I would also like us to trust each other enough to be honest and share where we really are at. How will a child learn such honesty? Perhaps by seeing it in their parents’ relationship and by their father being brave enough to be open to them.

Pastor Schmidt has also posted a couple of responses to the letter, with a very good one addressed to parents here.

And he will turn the hearts of fathers to their children and the hearts of children to their fathers, lest I come and strike the land with a decree of utter destruction.” (Malachi 4:6 ESV)

6 thoughts on “When good kids go bad

  1. I think about this stuff all the time, Mike. Not that my kids are anywhere near high-school or university age, but before I know it, they will be. And it starts now, anyway.
    I’m with you: I want them to see a genuine, passionate and honest living out of faith in their parents. If they don’t see the real deal in us, why would they choose it for themselves?
    They need us to pray for them constantly too. Without a work of grace in their hearts, they will never come to know God.
    And, to some degree, we need to let them wrestle with their own questions (about
    God and faith) too, without spoon feeding them, so the conclusions they come to are their own.
    The other thing I think is protective, is to build a trusting relationship with them from a very young age, so they know they can come to us with anything.
    And love. Love underpins everything.
    Thank you for this post, Mike. I love that you write about stuff like this.

    • Hi Chris,Good points. This post is perhaps just a time point early in the conversation for me. As our society has fragmented and the inheritance of how to be a good parent is warped or broken we are needing to discuss what we are doing and figure out a lot of stuff all over again. Maybe this has to happen because the world we are living in has changed so much but it is hard and scary – no trusted paths to follow, uncertainty regarding what the future holds for our kids.
      In the end being real, honest and loving while trusting in God and His word is about the best I know how to do.
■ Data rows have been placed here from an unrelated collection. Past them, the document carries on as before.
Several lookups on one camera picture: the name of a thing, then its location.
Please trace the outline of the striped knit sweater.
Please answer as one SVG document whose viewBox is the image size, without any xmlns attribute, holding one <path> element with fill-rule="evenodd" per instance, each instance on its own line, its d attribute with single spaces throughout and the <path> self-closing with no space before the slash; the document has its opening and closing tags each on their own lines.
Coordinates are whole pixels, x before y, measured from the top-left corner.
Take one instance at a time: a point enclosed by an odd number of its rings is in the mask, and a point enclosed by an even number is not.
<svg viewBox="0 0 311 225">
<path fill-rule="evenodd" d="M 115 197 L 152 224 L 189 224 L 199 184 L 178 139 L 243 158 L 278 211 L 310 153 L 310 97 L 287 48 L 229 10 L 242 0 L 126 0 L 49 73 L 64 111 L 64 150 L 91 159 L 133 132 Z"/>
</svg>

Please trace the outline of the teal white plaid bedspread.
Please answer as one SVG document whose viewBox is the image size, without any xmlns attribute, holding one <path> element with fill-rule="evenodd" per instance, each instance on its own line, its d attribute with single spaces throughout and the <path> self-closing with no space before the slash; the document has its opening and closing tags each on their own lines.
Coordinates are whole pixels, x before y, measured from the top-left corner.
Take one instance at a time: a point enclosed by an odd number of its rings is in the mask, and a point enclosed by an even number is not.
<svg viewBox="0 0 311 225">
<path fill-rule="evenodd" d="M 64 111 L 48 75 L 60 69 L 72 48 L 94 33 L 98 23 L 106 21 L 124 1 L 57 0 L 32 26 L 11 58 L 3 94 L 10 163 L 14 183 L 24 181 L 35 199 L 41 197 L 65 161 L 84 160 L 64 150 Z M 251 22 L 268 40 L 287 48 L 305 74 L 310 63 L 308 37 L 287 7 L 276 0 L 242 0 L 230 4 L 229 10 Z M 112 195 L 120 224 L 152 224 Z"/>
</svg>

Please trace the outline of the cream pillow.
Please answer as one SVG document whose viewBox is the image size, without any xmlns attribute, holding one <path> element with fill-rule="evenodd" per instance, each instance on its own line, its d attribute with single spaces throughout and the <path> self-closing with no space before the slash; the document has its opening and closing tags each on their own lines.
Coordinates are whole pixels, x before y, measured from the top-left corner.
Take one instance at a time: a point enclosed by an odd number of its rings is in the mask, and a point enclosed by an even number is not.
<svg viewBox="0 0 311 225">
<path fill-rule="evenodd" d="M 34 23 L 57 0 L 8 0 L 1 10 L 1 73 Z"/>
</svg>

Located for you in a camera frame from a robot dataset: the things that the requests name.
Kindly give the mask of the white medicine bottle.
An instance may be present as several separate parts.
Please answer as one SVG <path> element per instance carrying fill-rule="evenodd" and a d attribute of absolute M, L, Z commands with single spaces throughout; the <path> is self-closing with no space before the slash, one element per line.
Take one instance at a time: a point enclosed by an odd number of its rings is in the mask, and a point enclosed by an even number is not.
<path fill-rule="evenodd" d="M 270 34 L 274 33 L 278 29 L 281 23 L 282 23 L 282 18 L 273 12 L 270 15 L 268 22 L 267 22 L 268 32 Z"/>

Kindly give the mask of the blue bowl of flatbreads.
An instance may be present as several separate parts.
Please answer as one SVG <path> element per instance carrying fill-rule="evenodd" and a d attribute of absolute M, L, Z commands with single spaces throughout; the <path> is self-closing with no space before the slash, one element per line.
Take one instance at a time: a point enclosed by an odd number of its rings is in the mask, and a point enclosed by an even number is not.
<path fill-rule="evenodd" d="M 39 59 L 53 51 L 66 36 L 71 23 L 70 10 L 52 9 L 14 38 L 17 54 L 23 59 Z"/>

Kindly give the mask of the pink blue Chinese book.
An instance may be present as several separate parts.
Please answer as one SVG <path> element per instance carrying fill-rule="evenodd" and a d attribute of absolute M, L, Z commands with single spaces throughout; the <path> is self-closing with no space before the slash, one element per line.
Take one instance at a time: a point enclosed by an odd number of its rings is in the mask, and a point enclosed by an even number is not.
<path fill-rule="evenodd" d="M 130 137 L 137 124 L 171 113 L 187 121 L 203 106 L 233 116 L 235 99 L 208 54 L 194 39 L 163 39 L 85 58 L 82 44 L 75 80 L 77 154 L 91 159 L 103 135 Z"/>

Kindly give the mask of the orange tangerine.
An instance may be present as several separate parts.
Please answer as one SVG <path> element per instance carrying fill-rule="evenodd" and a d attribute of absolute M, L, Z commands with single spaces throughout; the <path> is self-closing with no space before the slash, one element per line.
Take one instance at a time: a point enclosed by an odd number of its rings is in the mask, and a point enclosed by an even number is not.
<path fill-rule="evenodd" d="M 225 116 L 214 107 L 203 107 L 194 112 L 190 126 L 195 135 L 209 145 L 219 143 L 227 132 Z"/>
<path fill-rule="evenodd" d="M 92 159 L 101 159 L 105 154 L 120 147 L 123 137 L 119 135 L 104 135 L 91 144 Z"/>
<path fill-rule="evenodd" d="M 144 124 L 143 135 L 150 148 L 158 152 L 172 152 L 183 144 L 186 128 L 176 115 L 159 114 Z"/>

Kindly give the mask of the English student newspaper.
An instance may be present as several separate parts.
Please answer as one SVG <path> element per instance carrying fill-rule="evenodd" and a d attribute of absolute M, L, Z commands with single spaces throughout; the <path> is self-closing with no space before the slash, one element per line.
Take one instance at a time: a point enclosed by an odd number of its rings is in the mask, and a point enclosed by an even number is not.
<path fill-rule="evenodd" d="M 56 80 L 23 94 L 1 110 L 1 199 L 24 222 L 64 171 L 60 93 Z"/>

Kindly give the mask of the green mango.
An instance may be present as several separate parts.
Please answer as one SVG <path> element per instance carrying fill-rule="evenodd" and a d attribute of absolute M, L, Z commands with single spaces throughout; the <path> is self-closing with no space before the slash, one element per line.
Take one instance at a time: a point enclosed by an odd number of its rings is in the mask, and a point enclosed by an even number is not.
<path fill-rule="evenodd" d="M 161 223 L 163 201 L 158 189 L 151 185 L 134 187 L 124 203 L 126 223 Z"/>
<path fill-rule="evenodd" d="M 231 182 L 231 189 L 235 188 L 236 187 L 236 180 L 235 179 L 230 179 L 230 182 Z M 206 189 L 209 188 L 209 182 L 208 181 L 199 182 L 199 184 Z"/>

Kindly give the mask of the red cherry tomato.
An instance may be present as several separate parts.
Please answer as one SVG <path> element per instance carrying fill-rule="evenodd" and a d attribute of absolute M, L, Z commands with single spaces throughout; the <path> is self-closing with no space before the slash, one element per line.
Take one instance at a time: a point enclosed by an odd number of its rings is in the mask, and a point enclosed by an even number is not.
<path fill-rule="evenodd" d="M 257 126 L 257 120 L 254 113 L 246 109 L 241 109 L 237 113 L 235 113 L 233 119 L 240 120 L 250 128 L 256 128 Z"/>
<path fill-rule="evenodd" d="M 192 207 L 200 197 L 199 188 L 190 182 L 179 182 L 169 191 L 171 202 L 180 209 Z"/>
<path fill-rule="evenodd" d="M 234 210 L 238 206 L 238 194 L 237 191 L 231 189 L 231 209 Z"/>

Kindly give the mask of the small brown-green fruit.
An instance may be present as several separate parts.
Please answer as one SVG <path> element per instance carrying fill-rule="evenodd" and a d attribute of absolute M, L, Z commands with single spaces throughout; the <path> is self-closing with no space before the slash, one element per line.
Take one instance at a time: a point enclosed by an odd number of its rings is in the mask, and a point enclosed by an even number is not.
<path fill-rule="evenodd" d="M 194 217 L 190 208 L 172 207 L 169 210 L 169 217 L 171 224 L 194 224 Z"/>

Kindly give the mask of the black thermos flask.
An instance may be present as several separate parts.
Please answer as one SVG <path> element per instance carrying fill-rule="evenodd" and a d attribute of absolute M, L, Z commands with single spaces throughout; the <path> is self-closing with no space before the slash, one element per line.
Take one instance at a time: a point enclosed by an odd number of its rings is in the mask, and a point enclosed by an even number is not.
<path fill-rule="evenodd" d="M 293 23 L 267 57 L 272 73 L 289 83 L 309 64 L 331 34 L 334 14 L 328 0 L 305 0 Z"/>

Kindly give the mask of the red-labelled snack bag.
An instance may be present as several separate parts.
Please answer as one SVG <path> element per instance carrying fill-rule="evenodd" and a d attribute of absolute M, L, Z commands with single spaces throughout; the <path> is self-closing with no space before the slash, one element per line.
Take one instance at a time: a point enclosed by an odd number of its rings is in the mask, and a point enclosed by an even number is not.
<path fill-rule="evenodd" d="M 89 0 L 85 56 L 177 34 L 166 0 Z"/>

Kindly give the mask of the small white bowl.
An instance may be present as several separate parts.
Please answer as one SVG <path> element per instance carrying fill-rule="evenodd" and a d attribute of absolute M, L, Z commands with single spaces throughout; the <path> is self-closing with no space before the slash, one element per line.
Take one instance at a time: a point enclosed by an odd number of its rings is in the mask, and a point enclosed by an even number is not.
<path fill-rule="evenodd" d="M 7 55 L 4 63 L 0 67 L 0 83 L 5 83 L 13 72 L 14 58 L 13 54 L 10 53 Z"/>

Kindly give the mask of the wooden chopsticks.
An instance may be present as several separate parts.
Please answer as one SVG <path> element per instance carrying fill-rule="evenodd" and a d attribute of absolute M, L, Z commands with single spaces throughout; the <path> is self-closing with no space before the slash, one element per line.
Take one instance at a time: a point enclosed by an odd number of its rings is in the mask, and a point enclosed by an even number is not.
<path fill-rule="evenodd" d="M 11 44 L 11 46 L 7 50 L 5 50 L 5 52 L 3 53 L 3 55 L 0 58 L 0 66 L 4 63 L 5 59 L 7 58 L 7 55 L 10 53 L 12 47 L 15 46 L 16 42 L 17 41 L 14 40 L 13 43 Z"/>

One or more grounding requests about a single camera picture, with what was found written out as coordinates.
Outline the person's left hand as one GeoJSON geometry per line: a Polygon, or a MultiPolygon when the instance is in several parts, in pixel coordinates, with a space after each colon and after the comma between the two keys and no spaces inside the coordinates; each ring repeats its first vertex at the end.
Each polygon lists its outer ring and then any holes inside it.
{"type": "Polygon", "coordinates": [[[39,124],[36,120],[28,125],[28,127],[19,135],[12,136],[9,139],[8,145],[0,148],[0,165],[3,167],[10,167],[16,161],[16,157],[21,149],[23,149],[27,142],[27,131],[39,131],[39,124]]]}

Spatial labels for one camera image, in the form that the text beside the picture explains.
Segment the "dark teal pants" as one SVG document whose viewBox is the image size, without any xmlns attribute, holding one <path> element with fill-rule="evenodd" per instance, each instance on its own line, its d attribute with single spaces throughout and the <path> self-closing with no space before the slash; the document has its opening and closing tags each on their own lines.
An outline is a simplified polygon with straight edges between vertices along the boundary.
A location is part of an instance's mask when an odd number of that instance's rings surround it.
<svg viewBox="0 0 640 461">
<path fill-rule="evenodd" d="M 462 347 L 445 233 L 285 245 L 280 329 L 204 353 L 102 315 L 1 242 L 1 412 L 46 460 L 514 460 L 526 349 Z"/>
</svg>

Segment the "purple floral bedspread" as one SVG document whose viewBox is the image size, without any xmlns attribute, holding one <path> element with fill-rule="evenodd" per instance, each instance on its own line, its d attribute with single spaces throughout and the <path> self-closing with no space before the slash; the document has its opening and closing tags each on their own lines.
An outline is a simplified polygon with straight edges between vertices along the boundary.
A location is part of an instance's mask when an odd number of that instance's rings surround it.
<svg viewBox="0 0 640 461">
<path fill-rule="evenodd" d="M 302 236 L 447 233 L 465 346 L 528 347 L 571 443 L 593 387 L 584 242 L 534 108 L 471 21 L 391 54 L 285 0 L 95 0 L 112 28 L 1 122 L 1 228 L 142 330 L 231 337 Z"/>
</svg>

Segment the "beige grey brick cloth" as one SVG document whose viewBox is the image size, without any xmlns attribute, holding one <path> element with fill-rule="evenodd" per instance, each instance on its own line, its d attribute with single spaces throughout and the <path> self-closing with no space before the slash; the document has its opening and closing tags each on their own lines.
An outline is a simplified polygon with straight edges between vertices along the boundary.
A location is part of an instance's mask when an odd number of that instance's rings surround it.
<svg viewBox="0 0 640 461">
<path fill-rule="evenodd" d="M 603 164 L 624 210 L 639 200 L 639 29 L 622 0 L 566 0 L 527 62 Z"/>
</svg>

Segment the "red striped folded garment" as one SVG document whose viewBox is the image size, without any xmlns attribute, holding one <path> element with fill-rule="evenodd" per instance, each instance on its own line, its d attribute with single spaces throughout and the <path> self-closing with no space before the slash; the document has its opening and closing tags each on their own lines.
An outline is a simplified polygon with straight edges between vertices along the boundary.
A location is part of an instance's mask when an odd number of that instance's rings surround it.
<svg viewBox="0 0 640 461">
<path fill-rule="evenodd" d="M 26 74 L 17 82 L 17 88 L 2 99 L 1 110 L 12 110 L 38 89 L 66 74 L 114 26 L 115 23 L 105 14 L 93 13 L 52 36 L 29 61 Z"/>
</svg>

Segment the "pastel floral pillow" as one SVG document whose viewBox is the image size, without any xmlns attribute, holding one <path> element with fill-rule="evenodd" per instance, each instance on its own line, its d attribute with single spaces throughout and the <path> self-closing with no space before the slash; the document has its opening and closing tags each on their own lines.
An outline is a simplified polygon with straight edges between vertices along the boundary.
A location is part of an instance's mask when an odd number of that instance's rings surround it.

  2. One has to look even deeper I think. No matter what your faith is, children may go off the rail as going to college/university may be the first time they are allowed to make their own decisions, spend time with their friends as they wish. No matter how hard, I think we as parents need to let go slowly when our kids are teens and not micro-manage every second of their life. And, as you say, build a strong relationship with them and show them the morals we live by.

    • Hi Colline,Good points, I’m as yet still only anticipating the realities of letting go of my children into the ‘big bad world’. Slowly increasing their freedoms and avoiding that micro-management seem like sensible approaches. I suppose the other factor is that even if a parent does their job perfectly each child is their own person, prone to sin and may simply choose to go against all they have been lovingly given. I’m still keen to try reducing the chances of that happening though!

      • I always think of my sister who never smoked or took drugs – or drank too much alcohol. We were in our 30s and chatting about our teens and life as young adults. She told us that she was offered drugs, etc, but always refused. And she attributes this to the fact that our parents raised us with the right morals. And I think she has a point as neither myself or my other sibling engaged in these activities.